Le soir, tout ce petit monde rentre chez soi, pendant qu’une autre équipe prend le relais. Face à leur télé, la voilà qui se pointe de nouveau, dame rumeur : des chiffres minimisés ou gonflés, des bribes sur leur propre hôpital, souvent mensongères, auxquelles ils devront répondre durant le reste de la soirée à leurs entourages. Et puis ce téléphone de la mère qui attend depuis le matin la disponibilité de son fils ou de sa fille crevé, qui lui recommande une énième fois de bien se couvrir, qui lui déverse une vague de précautions à prendre apprises à la télé ou chez la voisine, et qui brûle du fond des entrailles de ne pas pouvoir protéger son bébé, qui maudit cette vocation qu’elle lui voulait tant, qui la rendait si fière et qui maintenant lui montre un revers qu’elle ne soupçonnait point.

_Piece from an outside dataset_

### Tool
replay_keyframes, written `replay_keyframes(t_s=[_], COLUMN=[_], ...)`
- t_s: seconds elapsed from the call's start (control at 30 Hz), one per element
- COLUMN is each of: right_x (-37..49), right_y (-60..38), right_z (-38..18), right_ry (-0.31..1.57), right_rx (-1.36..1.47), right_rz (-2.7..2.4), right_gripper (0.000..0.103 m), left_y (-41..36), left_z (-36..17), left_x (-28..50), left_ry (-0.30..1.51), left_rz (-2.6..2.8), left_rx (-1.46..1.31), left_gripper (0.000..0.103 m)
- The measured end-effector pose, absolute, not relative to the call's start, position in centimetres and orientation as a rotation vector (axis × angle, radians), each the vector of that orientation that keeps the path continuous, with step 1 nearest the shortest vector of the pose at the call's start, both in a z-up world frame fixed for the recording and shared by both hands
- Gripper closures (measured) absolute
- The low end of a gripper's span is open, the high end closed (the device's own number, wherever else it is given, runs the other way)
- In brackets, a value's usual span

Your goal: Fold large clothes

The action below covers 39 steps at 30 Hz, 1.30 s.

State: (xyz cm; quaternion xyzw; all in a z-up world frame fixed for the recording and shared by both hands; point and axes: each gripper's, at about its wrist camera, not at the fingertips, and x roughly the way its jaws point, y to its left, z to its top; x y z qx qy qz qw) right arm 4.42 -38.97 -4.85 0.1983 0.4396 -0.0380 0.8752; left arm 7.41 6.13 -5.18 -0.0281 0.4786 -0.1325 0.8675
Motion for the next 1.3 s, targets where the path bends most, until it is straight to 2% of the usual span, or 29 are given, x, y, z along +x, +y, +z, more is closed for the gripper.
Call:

Demain, sur la corniche, en portant vos masques inutiles et vos mines hagardes, en inhalant cet air « d’eau salée » qui vous protège si bien – bonjour la rumeur –, je veux que vous ayez en tête ces images : l’infirmière en tenue de guerre, l’interne séparé de sa famille, le résident en attente de ses résultats, le patient seul avec son virus, la mère seule avec ses prières.

« Rien n’est plus dangereux au monde que la véritable ignorance et la stupidité consciencieuse », disait Martin Luther King. Il n’a peut-être pas connu une telle épidémie, mais il a probablement raison.

Hanna FAHED

Résident en 4e année de

rhumatologie, Hôtel-Dieu

de France, Beyrouth

Les textes publiés dans le cadre de la rubrique « courrier » n’engagent que leurs auteurs et ne reflètent pas nécessairement le point de vue de L’Orient-Le Jour.